Apesar da repercussão, o analista ambiental Luís Neves, explicou que o incidente não ocorreu dentro da unidade de conservação administrada pelo Instituto Chico Mendes de Conservação da Biodiversidade (ICMBio). “O incidente foi num atrativo particular chamado Cachoeira do Cordovil, na Fazenda Volta da Serra. Não foi dentro da área do parque nacional”, afirmou. 

Segundo ele, também não existem registros semelhantes na região. “Conversei com várias pessoas e ninguém aqui na Chapada nunca ouviu falar de ataque de onça a pessoas”, destacou. 

Neves explicou ainda que o parque possui um sistema de gestão de segurança baseado em normas da ABNT e que qualquer ocorrência registrada dentro da unidade precisa ser formalizada pela concessionária responsável pelas operações turísticas.

Mesmo sendo considerado um episódio raro, o comportamento do animal chamou atenção dos especialistas porque o salto vindo da árvore pode indicar um movimento típico de caça. Pesquisadores reforçam, no entanto, que isso não significa que onças tenham passado a enxergar humanos como presas habituais.

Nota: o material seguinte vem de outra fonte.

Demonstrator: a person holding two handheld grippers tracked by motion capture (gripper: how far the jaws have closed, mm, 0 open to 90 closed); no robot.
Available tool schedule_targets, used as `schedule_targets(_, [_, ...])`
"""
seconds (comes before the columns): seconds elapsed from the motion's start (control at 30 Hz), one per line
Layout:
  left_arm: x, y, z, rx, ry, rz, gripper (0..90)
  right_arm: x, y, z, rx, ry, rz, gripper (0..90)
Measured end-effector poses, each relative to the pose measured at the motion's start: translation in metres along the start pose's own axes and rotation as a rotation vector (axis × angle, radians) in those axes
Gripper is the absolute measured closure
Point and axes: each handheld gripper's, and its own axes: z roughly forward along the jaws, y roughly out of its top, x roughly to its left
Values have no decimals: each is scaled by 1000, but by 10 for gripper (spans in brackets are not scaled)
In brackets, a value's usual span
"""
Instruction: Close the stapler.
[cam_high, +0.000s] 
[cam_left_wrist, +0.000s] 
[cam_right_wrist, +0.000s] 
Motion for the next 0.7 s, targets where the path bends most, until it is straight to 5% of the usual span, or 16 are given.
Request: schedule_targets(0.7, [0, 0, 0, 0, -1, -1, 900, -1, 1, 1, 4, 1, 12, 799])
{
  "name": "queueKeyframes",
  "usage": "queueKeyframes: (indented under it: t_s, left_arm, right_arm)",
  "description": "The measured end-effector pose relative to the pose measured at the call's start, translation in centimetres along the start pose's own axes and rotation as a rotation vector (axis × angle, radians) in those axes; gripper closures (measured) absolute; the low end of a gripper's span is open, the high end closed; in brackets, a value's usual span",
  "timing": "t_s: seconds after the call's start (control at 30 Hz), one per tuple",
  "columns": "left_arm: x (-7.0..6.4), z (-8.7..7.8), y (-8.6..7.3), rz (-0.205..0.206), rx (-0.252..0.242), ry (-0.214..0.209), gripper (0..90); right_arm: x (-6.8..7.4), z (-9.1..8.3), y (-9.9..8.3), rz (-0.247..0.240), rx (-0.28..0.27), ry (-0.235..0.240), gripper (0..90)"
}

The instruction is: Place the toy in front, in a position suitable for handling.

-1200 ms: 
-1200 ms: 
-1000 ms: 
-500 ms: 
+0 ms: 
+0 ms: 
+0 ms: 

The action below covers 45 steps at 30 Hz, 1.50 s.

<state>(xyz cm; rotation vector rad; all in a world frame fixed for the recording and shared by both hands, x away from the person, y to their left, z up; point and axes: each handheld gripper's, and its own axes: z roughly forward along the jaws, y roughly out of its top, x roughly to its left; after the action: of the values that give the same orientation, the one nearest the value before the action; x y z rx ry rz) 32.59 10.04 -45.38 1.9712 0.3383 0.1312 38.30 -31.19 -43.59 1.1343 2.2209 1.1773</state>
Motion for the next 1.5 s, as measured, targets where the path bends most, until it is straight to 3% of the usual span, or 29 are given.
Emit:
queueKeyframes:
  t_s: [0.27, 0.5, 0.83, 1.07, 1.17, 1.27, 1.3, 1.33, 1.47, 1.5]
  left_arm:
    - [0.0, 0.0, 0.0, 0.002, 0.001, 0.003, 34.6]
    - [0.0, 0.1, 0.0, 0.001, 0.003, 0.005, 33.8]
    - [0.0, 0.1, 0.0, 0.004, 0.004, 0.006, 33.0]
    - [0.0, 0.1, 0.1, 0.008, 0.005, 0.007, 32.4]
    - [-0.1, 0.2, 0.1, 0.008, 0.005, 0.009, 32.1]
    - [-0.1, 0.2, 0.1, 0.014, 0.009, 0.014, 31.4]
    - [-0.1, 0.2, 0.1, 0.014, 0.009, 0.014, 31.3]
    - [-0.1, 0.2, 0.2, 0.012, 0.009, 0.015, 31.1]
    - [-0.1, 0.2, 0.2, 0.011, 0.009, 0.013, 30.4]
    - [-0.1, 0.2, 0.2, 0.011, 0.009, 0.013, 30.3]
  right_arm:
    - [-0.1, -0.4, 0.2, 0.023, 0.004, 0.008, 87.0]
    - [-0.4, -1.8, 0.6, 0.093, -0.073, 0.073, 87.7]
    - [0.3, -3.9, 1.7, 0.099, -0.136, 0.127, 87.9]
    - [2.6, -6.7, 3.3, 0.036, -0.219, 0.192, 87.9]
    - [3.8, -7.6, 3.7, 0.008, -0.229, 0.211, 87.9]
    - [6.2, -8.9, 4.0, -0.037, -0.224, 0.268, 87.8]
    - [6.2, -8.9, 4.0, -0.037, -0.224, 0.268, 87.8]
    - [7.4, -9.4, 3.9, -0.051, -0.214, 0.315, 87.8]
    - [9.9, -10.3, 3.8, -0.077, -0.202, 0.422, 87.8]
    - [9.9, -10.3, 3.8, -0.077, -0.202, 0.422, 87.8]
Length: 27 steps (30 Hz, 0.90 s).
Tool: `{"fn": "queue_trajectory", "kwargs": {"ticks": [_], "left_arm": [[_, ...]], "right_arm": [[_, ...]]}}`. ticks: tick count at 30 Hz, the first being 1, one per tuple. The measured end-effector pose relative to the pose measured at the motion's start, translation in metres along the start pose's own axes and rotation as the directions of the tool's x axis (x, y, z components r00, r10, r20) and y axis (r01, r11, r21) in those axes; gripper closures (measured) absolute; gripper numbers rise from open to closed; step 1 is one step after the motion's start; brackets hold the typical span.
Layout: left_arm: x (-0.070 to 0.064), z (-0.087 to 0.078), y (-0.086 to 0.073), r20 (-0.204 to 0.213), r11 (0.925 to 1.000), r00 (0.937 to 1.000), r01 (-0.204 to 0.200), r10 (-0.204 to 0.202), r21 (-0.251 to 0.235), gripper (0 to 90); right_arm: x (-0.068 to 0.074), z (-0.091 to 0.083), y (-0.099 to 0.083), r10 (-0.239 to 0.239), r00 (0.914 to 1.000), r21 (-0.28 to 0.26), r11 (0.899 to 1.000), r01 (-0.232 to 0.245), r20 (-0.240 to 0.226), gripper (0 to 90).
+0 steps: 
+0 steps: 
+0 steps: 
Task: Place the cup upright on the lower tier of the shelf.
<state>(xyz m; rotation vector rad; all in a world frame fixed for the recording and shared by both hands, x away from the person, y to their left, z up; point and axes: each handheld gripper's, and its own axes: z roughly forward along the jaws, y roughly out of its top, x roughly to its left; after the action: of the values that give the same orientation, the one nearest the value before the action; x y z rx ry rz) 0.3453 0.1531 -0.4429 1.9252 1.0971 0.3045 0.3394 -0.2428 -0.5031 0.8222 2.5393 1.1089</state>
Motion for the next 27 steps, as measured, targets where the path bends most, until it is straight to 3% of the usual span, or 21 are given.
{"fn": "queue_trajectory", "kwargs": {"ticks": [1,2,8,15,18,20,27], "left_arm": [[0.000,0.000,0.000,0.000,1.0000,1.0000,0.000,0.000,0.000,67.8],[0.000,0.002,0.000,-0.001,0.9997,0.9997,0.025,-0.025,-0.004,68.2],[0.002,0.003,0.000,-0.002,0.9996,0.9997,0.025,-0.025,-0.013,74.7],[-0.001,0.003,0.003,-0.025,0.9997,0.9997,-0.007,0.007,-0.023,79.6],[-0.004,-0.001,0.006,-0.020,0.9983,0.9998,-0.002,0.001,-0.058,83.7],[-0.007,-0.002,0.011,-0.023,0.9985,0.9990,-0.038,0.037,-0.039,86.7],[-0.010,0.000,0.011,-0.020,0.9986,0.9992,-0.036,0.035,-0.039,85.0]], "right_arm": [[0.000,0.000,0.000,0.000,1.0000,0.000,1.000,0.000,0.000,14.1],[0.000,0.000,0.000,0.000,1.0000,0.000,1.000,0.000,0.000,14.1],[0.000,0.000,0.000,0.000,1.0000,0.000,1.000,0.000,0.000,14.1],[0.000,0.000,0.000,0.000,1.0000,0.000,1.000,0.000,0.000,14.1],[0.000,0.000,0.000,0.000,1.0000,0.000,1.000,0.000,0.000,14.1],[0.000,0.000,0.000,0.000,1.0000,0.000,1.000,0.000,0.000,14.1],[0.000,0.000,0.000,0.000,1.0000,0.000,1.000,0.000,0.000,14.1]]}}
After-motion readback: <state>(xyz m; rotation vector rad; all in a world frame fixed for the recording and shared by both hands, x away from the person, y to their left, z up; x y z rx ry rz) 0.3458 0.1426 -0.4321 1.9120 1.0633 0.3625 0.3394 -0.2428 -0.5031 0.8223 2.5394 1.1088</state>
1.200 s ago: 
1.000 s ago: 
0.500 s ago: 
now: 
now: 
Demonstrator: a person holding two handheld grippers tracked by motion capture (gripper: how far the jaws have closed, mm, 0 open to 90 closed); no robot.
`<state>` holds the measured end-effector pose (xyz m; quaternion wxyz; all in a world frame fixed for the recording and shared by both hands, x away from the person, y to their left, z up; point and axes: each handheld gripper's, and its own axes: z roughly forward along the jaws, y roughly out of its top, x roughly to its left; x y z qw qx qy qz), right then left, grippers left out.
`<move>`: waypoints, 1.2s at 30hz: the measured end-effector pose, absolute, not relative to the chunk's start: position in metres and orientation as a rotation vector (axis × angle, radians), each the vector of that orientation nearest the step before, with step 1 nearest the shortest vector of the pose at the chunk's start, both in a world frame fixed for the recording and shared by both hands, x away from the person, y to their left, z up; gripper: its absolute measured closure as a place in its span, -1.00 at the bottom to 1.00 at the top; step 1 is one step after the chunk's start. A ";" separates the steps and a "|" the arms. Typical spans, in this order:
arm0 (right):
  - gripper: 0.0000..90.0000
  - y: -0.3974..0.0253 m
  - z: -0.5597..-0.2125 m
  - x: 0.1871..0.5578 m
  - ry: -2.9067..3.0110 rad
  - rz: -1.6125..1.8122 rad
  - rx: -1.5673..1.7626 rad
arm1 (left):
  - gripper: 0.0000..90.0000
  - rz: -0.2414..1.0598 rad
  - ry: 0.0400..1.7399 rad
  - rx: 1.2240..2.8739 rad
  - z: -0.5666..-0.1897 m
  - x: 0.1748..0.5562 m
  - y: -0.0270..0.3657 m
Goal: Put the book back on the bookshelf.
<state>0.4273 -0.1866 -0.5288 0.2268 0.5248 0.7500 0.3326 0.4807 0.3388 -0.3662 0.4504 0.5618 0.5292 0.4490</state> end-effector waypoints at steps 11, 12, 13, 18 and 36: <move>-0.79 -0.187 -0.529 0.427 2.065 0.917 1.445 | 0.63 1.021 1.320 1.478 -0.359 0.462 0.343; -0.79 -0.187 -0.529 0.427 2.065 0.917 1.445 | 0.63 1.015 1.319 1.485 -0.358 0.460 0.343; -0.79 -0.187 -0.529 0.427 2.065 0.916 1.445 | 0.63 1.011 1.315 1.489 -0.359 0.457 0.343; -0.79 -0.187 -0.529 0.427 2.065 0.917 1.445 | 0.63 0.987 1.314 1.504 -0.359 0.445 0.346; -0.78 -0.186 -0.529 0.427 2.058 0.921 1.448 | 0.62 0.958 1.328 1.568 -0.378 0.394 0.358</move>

Segundo o biólogo Hélcio Marques Júnior, ataques de grandes felinos geralmente acontecem em circunstâncias excepcionais, como fome extrema, proximidade excessiva ou alterações severas no ambiente natural.

De acordo com o pesquisador, a redução da disponibilidade de alimento no Cerrado pode favorecer a aproximação desses animais de áreas urbanas e turísticas. “Quando há diminuição das presas naturais, os felinos ampliam suas áreas de deslocamento em busca de recursos. Isso aumenta a chance de encontros com humanos”, explica. 

Além disso, ele afirma que queimadas, desmatamento e expansão urbana provocam fragmentação do habitat e dificultam a circulação das onças em corredores ecológicos.

O especialista também alerta que crianças podem ser vistas como mais vulneráveis em determinadas situações devido ao porte físico reduzido e aos movimentos rápidos. Ainda assim, ele reforça que crianças não são alvos naturais dos felinos. “São circunstâncias específicas e extremamente raras”, pontua.